Taking the line with "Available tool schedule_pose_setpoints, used" as the first and the line with "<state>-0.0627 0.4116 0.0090" as the last, set down exactly every line in that range from the entries below, and no more.
##### Dataset
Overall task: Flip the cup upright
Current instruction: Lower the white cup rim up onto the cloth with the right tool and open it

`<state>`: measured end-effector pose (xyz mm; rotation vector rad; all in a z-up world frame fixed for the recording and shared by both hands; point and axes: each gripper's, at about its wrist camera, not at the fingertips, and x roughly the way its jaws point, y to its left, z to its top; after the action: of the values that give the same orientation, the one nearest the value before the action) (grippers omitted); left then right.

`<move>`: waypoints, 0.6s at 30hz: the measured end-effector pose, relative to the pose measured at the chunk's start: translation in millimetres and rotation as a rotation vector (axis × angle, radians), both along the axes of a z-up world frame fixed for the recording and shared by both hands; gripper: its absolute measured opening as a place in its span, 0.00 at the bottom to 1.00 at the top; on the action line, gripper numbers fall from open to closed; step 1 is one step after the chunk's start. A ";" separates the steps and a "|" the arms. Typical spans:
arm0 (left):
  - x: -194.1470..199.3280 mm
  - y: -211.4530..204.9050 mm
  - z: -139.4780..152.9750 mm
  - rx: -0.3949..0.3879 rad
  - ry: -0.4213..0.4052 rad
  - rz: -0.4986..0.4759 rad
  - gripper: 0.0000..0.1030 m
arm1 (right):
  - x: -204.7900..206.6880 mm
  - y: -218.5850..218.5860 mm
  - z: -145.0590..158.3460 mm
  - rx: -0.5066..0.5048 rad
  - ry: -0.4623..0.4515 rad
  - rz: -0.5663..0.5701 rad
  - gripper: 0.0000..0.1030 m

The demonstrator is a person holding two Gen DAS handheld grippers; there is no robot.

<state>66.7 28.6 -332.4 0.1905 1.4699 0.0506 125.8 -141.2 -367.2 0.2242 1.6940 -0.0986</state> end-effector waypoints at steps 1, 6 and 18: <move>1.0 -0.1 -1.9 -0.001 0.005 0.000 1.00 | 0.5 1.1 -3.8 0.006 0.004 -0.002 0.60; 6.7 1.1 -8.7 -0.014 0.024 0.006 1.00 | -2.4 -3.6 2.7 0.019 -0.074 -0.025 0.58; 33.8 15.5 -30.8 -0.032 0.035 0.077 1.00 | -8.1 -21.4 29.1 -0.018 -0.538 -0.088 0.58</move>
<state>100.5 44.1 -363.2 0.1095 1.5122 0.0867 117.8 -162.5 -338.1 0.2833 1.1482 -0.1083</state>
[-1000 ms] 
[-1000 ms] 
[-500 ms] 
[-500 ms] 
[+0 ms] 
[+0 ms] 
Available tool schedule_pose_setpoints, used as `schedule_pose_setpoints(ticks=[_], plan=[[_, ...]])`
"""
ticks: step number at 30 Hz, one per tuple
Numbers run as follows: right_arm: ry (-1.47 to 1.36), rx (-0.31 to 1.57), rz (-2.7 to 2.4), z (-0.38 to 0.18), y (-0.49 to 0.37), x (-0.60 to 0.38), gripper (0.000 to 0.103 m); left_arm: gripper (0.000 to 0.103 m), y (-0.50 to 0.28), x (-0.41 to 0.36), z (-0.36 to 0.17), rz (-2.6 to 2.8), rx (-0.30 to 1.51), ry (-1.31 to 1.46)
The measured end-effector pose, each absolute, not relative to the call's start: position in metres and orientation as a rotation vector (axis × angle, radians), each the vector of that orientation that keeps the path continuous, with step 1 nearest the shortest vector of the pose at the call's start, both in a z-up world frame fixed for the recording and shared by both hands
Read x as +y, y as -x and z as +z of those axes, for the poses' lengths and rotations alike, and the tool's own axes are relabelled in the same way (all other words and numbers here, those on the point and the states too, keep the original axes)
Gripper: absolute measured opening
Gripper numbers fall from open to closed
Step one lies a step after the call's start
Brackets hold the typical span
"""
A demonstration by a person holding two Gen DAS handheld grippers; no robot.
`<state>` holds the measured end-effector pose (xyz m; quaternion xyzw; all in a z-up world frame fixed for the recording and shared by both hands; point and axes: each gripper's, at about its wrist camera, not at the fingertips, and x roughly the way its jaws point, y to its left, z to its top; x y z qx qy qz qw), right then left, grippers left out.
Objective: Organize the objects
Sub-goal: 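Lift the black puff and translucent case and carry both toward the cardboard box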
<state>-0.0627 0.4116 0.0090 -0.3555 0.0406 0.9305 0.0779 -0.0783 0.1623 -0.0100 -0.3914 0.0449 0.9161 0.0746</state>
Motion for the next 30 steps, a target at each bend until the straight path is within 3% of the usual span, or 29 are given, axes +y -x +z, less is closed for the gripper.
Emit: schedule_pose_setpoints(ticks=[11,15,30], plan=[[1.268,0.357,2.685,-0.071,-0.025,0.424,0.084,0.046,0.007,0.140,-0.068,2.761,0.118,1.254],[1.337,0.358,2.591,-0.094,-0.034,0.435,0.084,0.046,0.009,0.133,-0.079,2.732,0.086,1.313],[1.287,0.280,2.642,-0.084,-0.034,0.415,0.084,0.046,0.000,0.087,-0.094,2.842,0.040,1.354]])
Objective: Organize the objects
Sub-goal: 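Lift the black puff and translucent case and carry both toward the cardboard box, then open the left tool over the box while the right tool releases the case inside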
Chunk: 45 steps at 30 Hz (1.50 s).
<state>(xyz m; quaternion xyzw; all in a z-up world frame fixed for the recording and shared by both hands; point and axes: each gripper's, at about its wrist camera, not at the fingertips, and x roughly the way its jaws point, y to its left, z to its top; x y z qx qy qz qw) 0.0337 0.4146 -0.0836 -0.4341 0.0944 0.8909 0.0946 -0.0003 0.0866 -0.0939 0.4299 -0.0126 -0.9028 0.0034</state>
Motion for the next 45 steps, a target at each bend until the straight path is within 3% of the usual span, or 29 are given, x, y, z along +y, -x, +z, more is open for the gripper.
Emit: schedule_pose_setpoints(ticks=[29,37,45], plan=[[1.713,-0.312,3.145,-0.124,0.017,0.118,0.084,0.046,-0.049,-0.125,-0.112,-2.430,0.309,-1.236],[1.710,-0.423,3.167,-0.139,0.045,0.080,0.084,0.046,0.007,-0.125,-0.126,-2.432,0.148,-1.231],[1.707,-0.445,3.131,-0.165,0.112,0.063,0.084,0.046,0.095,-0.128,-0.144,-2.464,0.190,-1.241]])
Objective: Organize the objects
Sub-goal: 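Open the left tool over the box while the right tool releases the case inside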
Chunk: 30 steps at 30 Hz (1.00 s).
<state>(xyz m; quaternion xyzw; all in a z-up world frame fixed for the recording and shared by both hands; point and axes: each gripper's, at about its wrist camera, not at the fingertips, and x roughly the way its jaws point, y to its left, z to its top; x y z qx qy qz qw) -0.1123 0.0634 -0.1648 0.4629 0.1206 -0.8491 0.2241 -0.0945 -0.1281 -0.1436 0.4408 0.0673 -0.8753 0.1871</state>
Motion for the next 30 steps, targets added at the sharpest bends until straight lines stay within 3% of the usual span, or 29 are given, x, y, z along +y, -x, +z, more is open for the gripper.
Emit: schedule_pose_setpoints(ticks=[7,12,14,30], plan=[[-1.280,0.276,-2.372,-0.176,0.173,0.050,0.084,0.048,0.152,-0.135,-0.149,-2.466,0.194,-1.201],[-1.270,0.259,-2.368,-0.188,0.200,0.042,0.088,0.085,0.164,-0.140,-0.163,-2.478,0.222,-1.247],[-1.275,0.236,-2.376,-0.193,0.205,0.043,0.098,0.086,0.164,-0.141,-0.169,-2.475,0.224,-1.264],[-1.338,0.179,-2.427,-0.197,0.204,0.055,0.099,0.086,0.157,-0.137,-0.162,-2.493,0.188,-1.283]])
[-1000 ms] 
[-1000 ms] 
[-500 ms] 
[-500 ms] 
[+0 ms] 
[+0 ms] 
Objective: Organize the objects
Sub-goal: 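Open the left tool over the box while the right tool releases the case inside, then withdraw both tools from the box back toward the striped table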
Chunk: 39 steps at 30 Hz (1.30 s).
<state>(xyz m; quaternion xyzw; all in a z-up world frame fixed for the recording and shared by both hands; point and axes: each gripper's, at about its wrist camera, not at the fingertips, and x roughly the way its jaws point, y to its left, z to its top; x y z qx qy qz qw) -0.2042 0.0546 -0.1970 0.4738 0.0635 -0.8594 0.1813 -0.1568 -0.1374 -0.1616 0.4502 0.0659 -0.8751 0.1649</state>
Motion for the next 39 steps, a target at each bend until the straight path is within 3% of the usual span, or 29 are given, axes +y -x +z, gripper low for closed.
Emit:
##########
**Result for this exercise**
Available tool schedule_pose_setpoints, used as `schedule_pose_setpoints(ticks=[_], plan=[[_, ...]])`
"""
ticks: step number at 30 Hz, one per tuple
Numbers run as follows: right_arm: ry (-1.47 to 1.36), rx (-0.31 to 1.57), rz (-2.7 to 2.4), z (-0.38 to 0.18), y (-0.49 to 0.37), x (-0.60 to 0.38), gripper (0.000 to 0.103 m); left_arm: gripper (0.000 to 0.103 m), y (-0.50 to 0.28), x (-0.41 to 0.36), z (-0.36 to 0.17), rz (-2.6 to 2.8), rx (-0.30 to 1.51), ry (-1.31 to 1.46)
The measured end-effector pose, each absolute, not relative to the call's start: position in metres and orientation as a rotation vector (axis × angle, radians), each the vector of that orientation that keeps the path continuous, with step 1 nearest the shortest vector of the pose at the call's start, both in a z-up world frame fixed for the recording and shared by both hands
Read x as +y, y as -x and z as +z of those axes, for the poses' lengths and rotations alike, and the tool's own axes are relabelled in the same way (all other words and numbers here, those on the point and the states too, keep the original axes)
Gripper: absolute measured opening
Gripper numbers fall from open to closed
Step one lies a step after the call's start
Brackets hold the typical span
"""
A demonstration by a person holding two Gen DAS handheld grippers; no robot.
`<state>` holds the measured end-effector pose (xyz m; quaternion xyzw; all in a z-up world frame fixed for the recording and shared by both hands; point and axes: each gripper's, at about its wrist camera, not at the fingertips, and x roughly the way its jaws point, y to its left, z to its top; x y z qx qy qz qw), right then left, grippers left out.
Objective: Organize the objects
Sub-goal: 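Lift the black puff and translucent case and carry both toward the cardboard box
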<state>-0.0627 0.4116 0.0090 -0.3555 0.0406 0.9305 0.0779 -0.0783 0.1623 -0.0100 -0.3914 0.0449 0.9161 0.0746</state>

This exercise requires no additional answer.